Response 6: Yes, we agree with you. The smaller the CVs, the more reliable the assay is. In this context, the accuracy and precision of the assay were good but not perfect, which should be improved in the future.  In addition, we added our discussions on the source of the assay and the strategies to improve the assay in the updated manuscript – Page 9, lines 308-324 [According to our current understanding and the limited data available, we must acknowledge that the accuracy and precision of the assay are not perfect. Three factors may impact the reliability of the assay. Point 1: The concentration of the sample during detection is crucial. Specifically, when the sample is diluted to a concentration between 25 ng/mL and 50 ng/mL, the coefficient of variation (CV) of the results is smaller. Point 2: There is a potential loss of concentration of the in-house standard reference during storage. This standard was divided into eppendorf tubes at a high concentration of around 1 mg/mL and stored at -20°C for less than 3 months. We have observed that prolonged storage time affects the quality of the PTx, including its concentration and the number of epitopes. Point 3: Significant dilution factors can lead to inaccurate dilutions.

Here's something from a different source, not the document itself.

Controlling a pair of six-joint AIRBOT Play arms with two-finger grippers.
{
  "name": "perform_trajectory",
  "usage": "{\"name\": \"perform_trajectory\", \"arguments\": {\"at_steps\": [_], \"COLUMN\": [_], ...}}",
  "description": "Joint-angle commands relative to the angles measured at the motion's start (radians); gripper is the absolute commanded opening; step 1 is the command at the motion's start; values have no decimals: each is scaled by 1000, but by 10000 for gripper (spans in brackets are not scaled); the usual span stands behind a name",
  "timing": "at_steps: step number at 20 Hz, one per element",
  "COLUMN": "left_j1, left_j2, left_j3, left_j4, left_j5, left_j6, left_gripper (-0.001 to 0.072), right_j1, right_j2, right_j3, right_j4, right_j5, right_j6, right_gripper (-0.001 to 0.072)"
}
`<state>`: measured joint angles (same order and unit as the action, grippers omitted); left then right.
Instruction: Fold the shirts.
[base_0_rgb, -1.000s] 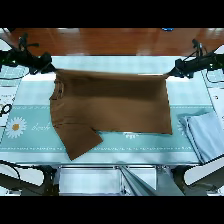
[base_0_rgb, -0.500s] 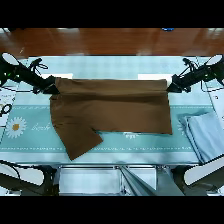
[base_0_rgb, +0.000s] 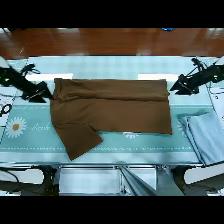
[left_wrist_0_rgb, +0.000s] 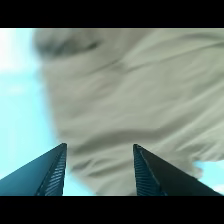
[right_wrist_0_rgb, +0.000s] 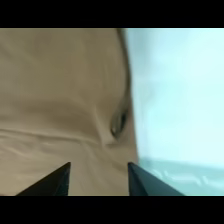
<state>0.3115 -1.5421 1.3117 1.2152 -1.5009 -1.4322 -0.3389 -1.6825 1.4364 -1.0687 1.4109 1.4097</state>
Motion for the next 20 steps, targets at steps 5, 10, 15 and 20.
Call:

Both the in-house standard reference and the samples are initially prepared at a high concentration of approximately 1 mg/mL. These should be diluted to a range of 12.5 ng/mL to 100 ng/mL for detection, necessitating dilution factors between 100,000 and 800,000. To improve the assay, we are considering the following strategies: (1) Dilute the samples to a concentration between 25 ng/mL and 50 ng/mL each time; (2) Prepare a lyophilized standard reference (supplemented with a protein stabilizer) at a lower concentration, around 1 μg/mL, and store it in glass vials.].

Comment 7:  Figure 3: It would be better to include error bars.

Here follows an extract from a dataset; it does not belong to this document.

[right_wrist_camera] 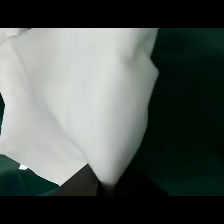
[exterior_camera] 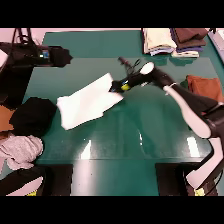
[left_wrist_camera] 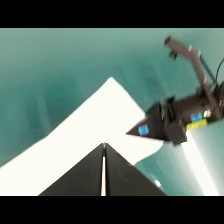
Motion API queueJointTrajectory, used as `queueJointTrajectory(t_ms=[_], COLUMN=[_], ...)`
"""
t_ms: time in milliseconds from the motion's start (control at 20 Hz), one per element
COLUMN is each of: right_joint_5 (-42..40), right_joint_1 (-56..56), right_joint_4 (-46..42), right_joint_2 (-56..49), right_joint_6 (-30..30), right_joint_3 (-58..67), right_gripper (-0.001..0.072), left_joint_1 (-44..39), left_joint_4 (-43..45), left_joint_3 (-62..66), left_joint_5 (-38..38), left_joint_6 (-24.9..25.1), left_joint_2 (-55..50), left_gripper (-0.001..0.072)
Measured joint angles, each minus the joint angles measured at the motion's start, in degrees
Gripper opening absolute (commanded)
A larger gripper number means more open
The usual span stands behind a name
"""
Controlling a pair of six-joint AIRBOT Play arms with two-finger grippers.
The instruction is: Fold the shirts.
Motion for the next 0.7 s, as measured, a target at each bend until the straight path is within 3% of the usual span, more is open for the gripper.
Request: queueJointTrajectory(t_ms=[350, 700], right_joint_5=[7.8, 2.4], right_joint_1=[-24.3, -47.1], right_joint_4=[-15.3, -14.7], right_joint_2=[12.0, 14.1], right_joint_6=[2.6, 2.8], right_joint_3=[0.9, 1.0], right_gripper=[0.0018, 0.0017], left_joint_1=[-4.8, -5.4], left_joint_4=[-0.7, -2.9], left_joint_3=[0.0, 0.0], left_joint_5=[2.1, 2.4], left_joint_6=[-0.3, -1.8], left_joint_2=[0.0, 0.0], left_gripper=[0.0020, 0.0020])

Response 7: Thank you for your valuable comment. I would like to clarify some information with you. Figure 3 in the manuscript already includes error bars. I believe the figure you were referring to is actually Figure 4. I apologize for any confusion. We are unable to generate error bars for Figure 4 because each data point represents only one batch or lot of PTx or PTd.

Round 2

Reviewer 2 Report

Comments and Suggestions for Authors

The authors answered all my critiques, and the revised manuscript is significantly improved.